──────── Records provided ────────

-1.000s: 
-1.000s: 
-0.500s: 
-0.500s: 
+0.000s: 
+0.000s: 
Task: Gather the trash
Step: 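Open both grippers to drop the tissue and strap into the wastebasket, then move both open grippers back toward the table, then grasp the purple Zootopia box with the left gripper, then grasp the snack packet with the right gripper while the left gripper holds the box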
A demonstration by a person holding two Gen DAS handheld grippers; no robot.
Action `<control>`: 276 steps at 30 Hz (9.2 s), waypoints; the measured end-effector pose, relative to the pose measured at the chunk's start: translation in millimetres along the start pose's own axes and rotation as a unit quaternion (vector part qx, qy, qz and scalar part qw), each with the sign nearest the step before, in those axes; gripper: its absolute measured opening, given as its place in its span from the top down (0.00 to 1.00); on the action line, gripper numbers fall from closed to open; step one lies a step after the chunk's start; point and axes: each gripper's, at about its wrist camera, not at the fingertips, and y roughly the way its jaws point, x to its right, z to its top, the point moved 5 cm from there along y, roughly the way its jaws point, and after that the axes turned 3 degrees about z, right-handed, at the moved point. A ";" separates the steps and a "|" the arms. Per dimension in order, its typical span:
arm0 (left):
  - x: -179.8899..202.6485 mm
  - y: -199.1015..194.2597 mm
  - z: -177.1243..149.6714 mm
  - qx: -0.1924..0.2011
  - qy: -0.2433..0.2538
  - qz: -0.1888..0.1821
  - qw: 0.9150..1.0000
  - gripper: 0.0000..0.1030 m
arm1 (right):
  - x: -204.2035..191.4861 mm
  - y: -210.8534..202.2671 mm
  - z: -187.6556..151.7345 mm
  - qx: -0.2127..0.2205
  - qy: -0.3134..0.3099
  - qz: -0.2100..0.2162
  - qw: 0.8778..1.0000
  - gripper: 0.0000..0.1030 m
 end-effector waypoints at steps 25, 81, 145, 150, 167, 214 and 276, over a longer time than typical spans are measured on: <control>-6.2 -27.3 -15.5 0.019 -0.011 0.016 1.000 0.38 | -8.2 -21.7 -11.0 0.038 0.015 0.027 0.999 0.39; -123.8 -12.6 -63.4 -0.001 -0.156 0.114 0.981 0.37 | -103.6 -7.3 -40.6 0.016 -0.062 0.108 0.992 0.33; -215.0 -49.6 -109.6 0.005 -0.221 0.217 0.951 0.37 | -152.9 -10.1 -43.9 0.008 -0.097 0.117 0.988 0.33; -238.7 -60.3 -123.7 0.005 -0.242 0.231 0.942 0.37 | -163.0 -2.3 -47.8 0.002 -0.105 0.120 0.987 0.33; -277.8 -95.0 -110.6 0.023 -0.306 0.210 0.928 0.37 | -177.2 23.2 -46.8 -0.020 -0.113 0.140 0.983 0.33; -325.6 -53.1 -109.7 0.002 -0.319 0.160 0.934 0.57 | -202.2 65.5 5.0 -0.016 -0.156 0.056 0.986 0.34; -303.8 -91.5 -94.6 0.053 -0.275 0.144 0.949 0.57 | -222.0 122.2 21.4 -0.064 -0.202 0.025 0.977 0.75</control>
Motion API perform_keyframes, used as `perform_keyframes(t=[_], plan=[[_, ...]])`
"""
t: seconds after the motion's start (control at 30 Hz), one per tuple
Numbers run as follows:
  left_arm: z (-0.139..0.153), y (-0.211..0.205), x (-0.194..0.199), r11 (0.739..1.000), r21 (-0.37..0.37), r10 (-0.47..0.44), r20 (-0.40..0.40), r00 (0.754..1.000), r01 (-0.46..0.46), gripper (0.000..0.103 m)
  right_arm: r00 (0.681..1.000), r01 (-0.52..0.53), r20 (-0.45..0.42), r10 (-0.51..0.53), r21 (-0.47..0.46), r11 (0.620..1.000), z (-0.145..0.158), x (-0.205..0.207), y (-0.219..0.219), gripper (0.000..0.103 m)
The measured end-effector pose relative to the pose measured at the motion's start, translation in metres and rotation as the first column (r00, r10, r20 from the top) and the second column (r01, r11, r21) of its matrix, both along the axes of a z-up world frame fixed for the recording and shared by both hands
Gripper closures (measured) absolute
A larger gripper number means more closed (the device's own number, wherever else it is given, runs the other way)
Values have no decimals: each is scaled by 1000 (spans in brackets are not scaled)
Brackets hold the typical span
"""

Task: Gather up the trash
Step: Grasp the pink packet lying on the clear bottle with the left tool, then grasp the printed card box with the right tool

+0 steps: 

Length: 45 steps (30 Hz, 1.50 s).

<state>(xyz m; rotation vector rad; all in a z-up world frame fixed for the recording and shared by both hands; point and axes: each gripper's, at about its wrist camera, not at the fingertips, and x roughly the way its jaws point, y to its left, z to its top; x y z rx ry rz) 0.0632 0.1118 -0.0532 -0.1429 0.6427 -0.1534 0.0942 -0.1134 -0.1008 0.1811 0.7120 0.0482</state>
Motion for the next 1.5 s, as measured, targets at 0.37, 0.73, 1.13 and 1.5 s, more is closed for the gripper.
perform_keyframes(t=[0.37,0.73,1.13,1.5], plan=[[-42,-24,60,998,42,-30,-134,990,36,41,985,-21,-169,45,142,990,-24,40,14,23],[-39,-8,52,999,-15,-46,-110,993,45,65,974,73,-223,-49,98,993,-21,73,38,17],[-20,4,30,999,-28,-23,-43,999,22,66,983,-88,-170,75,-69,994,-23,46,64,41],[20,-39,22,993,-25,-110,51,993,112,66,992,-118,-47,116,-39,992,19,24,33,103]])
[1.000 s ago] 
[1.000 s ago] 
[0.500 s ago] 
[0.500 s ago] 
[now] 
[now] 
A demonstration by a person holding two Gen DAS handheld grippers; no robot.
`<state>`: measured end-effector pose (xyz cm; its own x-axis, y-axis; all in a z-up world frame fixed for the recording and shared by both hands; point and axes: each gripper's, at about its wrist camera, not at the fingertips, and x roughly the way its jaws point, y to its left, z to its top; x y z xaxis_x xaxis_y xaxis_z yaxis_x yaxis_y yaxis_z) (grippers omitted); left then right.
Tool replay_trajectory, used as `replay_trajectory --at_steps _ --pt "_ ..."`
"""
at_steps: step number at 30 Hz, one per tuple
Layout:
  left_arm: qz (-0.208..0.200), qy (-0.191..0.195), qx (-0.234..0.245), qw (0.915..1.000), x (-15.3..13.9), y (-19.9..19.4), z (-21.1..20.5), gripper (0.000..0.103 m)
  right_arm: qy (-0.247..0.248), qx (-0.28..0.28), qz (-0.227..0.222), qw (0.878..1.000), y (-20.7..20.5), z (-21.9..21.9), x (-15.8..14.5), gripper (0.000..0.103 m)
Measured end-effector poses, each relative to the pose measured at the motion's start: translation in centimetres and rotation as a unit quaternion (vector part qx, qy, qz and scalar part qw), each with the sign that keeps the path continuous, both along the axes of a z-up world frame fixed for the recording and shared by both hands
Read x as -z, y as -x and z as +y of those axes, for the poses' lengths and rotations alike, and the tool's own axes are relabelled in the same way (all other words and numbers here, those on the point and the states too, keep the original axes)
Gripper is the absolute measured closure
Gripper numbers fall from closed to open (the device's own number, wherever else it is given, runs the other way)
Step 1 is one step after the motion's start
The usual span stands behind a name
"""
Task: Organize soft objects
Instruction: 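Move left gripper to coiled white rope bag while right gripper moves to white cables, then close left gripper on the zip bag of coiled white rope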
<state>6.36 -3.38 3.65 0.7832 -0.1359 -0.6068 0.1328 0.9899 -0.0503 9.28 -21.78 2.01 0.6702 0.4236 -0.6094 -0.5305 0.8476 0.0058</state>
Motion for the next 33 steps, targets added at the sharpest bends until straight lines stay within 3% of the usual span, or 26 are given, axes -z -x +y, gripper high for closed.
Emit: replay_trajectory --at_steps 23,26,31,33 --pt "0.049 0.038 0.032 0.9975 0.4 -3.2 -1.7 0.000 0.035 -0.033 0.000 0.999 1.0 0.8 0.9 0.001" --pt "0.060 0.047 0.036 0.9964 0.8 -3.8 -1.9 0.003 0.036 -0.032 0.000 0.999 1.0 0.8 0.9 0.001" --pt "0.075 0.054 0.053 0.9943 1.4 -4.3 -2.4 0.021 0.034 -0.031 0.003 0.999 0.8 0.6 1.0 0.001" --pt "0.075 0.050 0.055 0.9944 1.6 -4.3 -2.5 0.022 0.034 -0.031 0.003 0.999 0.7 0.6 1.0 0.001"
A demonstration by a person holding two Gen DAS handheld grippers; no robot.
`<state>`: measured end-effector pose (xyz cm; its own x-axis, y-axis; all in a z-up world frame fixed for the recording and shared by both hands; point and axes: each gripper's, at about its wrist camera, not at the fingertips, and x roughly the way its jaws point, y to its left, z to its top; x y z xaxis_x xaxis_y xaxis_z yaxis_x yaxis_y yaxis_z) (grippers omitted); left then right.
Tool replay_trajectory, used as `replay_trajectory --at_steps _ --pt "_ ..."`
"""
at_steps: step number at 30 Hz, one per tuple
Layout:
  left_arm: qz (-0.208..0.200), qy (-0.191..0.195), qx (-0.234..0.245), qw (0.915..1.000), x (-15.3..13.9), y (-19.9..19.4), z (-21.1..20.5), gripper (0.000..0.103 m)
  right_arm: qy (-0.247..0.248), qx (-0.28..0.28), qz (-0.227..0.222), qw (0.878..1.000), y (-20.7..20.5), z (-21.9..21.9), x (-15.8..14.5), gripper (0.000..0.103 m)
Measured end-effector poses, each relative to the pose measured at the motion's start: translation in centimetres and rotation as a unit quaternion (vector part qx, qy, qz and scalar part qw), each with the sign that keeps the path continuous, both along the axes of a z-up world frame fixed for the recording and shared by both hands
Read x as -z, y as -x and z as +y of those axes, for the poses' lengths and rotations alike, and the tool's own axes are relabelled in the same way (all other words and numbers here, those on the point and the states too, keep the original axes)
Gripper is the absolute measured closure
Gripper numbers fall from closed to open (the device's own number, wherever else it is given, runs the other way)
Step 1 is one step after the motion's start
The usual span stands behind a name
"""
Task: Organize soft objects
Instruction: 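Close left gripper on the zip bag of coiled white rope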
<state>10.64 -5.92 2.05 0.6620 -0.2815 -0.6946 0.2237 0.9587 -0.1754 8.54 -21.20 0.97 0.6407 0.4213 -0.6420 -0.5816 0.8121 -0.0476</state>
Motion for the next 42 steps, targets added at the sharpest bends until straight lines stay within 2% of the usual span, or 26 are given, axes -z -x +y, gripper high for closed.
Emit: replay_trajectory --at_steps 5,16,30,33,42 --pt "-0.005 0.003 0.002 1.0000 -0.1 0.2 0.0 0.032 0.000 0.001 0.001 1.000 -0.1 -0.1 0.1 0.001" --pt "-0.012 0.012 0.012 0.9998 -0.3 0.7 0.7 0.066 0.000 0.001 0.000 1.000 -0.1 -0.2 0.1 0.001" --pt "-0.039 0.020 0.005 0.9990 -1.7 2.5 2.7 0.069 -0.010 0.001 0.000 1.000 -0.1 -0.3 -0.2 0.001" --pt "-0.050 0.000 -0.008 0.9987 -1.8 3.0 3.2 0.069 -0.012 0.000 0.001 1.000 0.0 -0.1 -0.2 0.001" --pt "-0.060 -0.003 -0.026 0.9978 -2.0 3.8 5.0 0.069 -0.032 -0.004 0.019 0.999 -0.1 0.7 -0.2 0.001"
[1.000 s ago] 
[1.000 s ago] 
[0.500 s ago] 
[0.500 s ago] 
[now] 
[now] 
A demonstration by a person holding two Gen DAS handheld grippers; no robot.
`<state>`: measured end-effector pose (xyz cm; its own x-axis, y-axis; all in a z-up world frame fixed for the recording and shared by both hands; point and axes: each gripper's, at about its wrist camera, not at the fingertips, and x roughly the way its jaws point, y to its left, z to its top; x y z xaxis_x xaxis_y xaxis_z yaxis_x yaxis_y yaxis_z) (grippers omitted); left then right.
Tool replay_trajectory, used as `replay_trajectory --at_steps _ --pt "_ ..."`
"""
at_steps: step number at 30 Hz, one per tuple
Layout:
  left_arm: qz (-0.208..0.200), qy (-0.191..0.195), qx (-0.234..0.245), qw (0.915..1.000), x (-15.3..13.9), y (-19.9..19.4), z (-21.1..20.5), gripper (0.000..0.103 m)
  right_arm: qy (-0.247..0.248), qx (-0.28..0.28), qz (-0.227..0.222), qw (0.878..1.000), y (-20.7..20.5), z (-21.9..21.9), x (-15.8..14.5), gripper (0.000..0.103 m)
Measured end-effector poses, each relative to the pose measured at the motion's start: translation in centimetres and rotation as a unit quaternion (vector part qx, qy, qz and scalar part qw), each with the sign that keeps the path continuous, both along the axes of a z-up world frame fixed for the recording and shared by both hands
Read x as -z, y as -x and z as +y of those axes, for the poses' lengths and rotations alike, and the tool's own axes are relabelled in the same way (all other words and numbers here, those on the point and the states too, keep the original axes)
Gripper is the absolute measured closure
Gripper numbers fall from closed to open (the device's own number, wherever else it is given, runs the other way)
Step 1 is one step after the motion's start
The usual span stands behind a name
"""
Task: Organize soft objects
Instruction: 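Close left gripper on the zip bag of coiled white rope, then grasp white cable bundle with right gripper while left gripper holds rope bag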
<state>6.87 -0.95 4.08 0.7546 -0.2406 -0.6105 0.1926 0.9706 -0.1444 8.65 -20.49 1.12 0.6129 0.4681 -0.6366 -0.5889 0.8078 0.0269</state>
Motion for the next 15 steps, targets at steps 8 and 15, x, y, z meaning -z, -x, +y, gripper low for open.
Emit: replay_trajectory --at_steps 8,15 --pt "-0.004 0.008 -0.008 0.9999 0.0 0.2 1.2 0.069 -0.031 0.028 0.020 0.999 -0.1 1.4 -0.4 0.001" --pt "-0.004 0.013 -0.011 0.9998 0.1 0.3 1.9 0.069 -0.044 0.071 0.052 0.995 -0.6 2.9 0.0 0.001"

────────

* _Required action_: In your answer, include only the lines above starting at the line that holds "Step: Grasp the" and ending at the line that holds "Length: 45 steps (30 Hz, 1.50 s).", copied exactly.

* _Answer box_:
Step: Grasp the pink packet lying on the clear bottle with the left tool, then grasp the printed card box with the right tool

+0 steps: 

Length: 45 steps (30 Hz, 1.50 s).

Nothing remains to be written for this exercise.